IMF Reaffirms Commitment to Support Ghana in Difficult Times

In July 2022, a team of IMF staff led by Carlo Sdralevich visited Accra to assess the current economic situation and discuss the outlines of the government’s enhanced national program that could be supported by an IMF loan agreement.

The IMF team met with Vice President Bawumia, Finance Minister Ofori-Atta and Governor of the Bank of Ghana, Dr. Ernest Addison. The team also met with the parliamentary finance committee, civil society organizations and development partners, including UNICEF and the World Bank, to discuss social spending.

At the end of the meeting, he reaffirmed his commitment to support Ghana in this difficult period, in accordance with his policy.

“Ghana faces a difficult economic and social situation in an increasingly challenging global environment.
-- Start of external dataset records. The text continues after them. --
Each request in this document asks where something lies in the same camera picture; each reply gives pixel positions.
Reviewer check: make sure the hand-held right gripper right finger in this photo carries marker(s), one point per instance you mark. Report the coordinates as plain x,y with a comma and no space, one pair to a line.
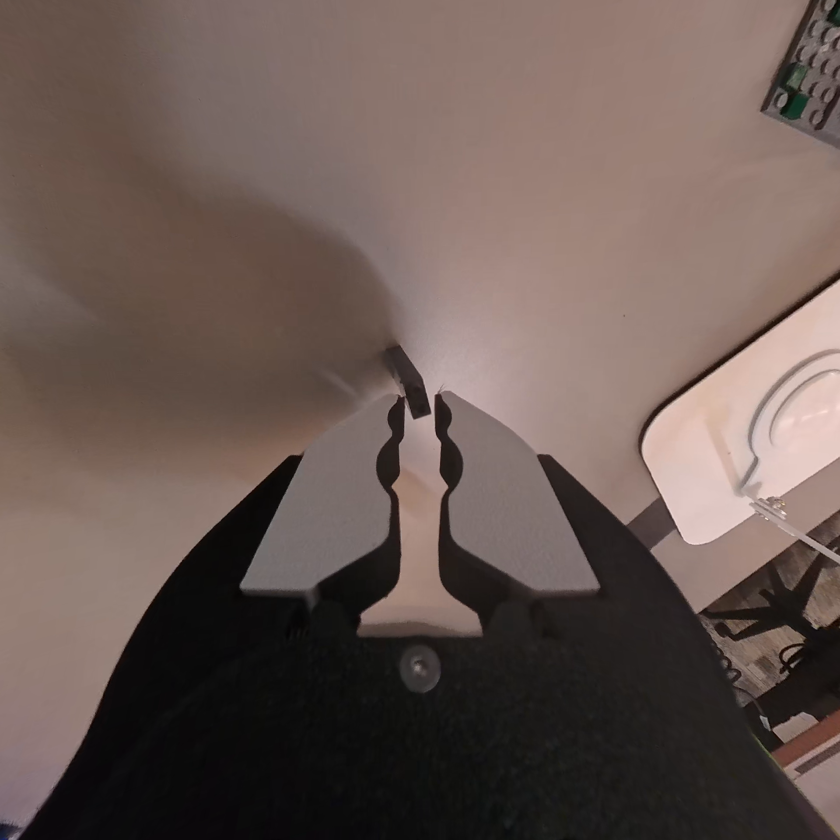
519,512

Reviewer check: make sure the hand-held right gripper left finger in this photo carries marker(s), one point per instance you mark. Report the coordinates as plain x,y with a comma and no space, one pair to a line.
322,519

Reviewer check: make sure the long grey toy brick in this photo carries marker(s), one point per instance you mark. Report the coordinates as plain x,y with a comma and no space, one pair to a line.
411,384

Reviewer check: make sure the black star chair base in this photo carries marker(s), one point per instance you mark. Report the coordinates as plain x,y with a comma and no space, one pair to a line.
788,624

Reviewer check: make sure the grey studded baseplate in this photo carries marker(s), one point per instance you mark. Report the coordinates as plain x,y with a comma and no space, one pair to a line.
814,79

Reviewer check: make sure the grey desk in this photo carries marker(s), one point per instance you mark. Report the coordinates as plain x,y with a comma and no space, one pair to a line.
198,132

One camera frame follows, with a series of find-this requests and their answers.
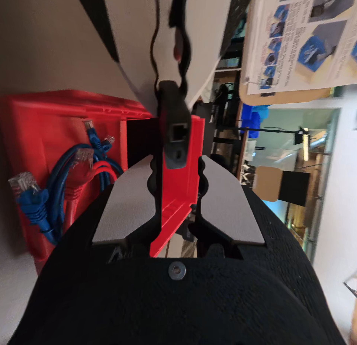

The fiscal and debt situation has seriously deteriorated following the Covid-19 pandemic. At the same time, investor concerns led to credit rating downgrades, capital outflows, loss of access to external markets and increased domestic borrowing costs.

“Additionally, the global economic shock caused by the war in Ukraine is hitting Ghana at a time when the country is still recovering from the shock of the Covid-19 pandemic and with limited policy space. These adverse developments have contributed to slowing economic growth, the accumulation of unpaid bills, a sharp depreciation of the exchange rate and a spike in inflation,” he said.

He further said he had held initial discussions on a comprehensive reform package aimed at restoring macroeconomic stability and anchoring debt sustainability, adding that the team had made progress in assessing the situation. economy and the identification of short-term political priorities.

Discussions focused on improving fiscal balances in a sustainable manner while protecting the vulnerable and poor; ensuring the credibility of monetary policy and exchange rate regimes; preserve the stability of the financial sector; and designing reforms to boost growth, create jobs and strengthen governance.

He concluded that IMF staff will continue to closely monitor the economic and social situation and will engage in the coming weeks with the authorities on the formulation of their enhanced domestic program which could be supported by an IMF agreement and with a broad stakeholder consultation.